# Applying Cure While Frozen



## Rahzel427 (Jul 11, 2019)

Hello All,

New to the forum to ask a question I have researched and found little on specifically.  I purchased two pieces of pork belly frozen from my butcher on Tuesday, about 3.5 and 3 lbs, and wanted to start the curing process right away.  I kept the frozen belly in my fridge for a few hours then applied a dry rub cure that night, while it was still mostly frozen.  It is two days into the cure now.  Did I waste my time applying it while atill frozen or will the cure take?  Thank you all.


----------



## TomKnollRFV (Jul 11, 2019)

When I first started, I read you always made sure the stuff was thawed out first.

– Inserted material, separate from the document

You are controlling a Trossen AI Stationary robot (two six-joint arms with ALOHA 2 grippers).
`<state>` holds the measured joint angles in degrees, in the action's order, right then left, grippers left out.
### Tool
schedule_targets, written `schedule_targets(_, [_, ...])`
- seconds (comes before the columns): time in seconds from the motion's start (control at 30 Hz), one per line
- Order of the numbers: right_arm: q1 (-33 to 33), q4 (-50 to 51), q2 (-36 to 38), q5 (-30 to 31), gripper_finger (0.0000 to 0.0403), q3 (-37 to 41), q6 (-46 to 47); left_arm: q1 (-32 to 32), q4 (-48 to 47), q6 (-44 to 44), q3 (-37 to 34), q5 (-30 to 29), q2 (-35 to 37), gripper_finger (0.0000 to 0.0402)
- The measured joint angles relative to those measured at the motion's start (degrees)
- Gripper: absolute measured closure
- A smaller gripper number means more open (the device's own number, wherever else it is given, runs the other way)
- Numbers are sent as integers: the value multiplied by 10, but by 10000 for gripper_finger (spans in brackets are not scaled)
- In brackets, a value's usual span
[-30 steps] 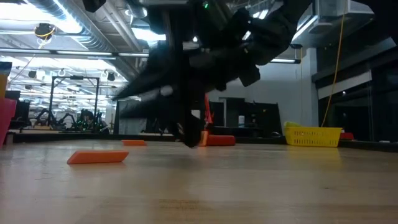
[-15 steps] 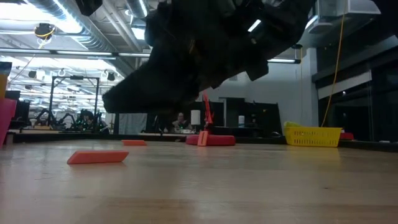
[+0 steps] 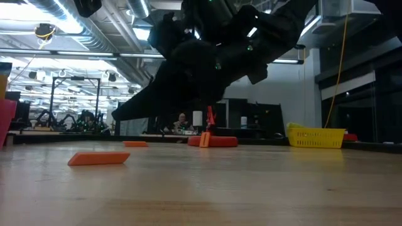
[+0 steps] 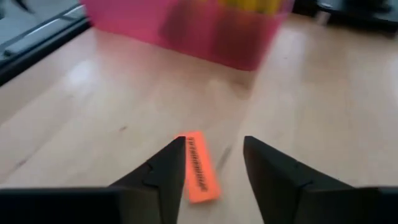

I always have since.


----------



## Bearcarver (Jul 11, 2019)

It won't accept cure while it's frozen.
Best temp for curing is between 36° and 38°.
I keep my fridge at exactly 37°.

Bear


----------



## Rahzel427 (Jul 11, 2019)

So essentially, it was thawing while the cure was on...it should be thawed by now, but will it be accepying the cure now? Should I start the process over?


----------



## Bearcarver (Jul 11, 2019)

Rahzel427 said:


> So essentially, it was thawing while the cure was on...it should be thawed by now, but will it be accepying the cure now? Should I start the process over?




You can check with others, like ChefJJ or DaveOmak, but I would doubt a couple days laying around on some frozen meat would do a lot of Degrading to the cure.
The meat will accept it after thawing, and like I said, as long as the cure hasn't degraded you should be in good shape.

Bear


----------